Introduction
Unemployment refers to the situation where individuals who are willing and able to work at the prevailing wage rate are unable to find employment. The Monetary Authority of Singapore (MAS) noted in December 2019 that unemployment was set to rise, attributing this to weaknesses in external demand and the acceleration in the development and deployment of artificial intelligence (AI) solutions. Weak external demand reduces firms' need for labour as exports decline, leading to cyclical unemployment, while AI-driven technological change can displace workers in traditional industries, resulting in structural unemployment. Together these factors raise the overall unemployment rate in Singapore.
Weak external demand and cyclical unemployment
One key factor behind rising unemployment was weakness in external demand, driven by the US-China trade war in 2019. Multiple rounds of tariffs imposed by both economies reduced trade volumes and lowered incomes for businesses and consumers in both countries. As the United States and China are two of Singapore's major trading partners, a slowdown in their economies directly affects Singapore's export sector.
A fall in export demand reduces Singapore's net exports (X minus M), lowering aggregate demand (AD). Heightened global uncertainty can also dampen investor confidence, reducing foreign direct investment and private investment (I). The combined fall in investment and net exports contracts aggregate demand, reducing real national income from Y0 to Y1.
As economic growth slows, firms cut costs by reducing their demand for factor inputs, including labour. Firms lay off workers or reduce hiring, raising cyclical unemployment, which is unemployment caused by insufficient aggregate demand. This lifts the overall unemployment rate.

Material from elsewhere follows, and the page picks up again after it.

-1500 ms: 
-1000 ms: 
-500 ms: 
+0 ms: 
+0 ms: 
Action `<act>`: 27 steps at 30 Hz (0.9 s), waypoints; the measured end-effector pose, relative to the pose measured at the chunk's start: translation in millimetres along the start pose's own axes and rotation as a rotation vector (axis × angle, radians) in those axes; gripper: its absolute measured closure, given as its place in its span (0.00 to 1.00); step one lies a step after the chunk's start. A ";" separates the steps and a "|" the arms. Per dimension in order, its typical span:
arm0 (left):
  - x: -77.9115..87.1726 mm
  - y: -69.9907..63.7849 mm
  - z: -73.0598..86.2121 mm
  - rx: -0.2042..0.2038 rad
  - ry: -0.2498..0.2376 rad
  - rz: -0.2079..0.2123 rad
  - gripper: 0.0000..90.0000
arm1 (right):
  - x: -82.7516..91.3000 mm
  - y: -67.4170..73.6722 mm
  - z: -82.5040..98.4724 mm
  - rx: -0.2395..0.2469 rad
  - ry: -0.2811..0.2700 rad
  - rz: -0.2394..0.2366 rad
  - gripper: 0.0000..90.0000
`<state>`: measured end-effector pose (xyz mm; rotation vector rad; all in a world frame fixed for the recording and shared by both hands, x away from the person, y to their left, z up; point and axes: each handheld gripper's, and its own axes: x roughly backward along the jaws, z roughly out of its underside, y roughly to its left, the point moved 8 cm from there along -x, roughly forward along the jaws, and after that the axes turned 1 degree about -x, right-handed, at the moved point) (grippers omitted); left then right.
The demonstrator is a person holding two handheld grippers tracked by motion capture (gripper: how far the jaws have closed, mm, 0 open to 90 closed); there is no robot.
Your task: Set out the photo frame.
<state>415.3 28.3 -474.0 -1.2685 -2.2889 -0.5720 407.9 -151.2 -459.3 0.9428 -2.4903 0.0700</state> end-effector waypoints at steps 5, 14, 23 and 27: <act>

Acceleration in artificial intelligence and structural unemployment
The rapid advancement and deployment of AI in Singapore has also contributed to rising unemployment by displacing workers in certain industries. Automation and AI raise productivity and efficiency, but they reduce the need for human labour in routine and repetitive tasks.
For example, the introduction of autonomous vehicles could gradually replace jobs traditionally held by bus and truck drivers, with trials of self-driving buses and taxis already conducted on university campuses and in certain districts. Similarly, AI solutions in manufacturing, retail and financial services can displace roles such as customer service, data entry and logistics.
While AI adoption creates new opportunities in engineering, programming and data science, many displaced workers lack the skills to transition into these roles. This results in structural unemployment, where workers face long-term displacement because of a mismatch between their existing skills and the skills now demanded. Without adequate retraining and reskilling, unemployment may continue to rise as technology advances.
Conclusion
Both weak external demand and the acceleration of AI contribute to rising unemployment in Singapore. Falling global demand reduces export revenues and investment, lowering aggregate demand and raising cyclical unemployment, while automation displaces workers and creates structural unemployment when their skills no longer match available jobs. Although growth and technological progress are necessary for long-term advancement, policies such as job retraining and labour market support are crucial to help workers adapt and to limit the rise in unemployment.